As for the cherry on this serendipitous sundae… one of the last panels I went to was about turning books into movies. The producer running the panel asked us to pitch to her and offered critique. One of the other writers said my story reminded her of Frozen. The producer asked me to lunch afterward.

Now I’m sending out submissions and thank-you notes, with a moment to think back on it all. It was as if everything I was afraid of, how unready I felt, how sad I had been, had been smoothed over by this experience. I feel brave and validated for having gone. I’m so grateful to the agents I met and for their answers to my questions — even if this story isn’t a good fit for them right now.
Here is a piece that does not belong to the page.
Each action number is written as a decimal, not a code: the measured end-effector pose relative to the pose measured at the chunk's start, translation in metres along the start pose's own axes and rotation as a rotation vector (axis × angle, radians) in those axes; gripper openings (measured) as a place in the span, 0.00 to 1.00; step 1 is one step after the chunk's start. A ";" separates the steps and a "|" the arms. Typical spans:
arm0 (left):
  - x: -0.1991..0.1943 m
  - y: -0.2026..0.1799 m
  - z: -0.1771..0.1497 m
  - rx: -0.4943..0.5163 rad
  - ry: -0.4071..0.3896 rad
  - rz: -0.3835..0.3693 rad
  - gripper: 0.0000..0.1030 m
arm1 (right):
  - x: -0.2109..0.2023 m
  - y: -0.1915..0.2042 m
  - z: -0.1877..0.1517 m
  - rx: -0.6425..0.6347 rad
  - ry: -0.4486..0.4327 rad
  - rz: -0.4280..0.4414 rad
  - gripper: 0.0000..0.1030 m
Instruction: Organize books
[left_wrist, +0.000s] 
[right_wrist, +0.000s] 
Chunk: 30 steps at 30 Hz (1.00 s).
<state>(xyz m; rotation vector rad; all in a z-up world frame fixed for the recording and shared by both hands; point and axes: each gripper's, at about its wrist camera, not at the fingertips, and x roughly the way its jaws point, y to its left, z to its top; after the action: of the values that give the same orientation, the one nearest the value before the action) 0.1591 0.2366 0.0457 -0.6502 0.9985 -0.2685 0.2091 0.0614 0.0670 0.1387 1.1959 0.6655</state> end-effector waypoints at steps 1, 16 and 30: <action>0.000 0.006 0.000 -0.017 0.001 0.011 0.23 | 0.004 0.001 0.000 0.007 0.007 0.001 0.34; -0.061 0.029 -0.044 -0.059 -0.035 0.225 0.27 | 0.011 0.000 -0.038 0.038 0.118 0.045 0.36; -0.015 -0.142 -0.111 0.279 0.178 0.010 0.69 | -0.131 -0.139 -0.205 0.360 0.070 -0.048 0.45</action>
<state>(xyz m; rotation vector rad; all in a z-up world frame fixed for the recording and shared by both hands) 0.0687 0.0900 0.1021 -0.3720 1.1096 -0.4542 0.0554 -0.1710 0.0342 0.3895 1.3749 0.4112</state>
I appreciate the other authors, editors and publicists I met, from the terrified newbies to the industry veterans. I’m thankful that I finally have a sense of how to write about my writing. Our public face all boils down to what we stand for… and isn’t that the core of a good story?

Do one thing every day that scares you.”
― Eleanor Roosevelt

Victorious warriors win first and then go to war, while defeated warriors go to war first and then seek to win.
— Sun Tzu


Sleep tight, Wee Ninja. You earned it.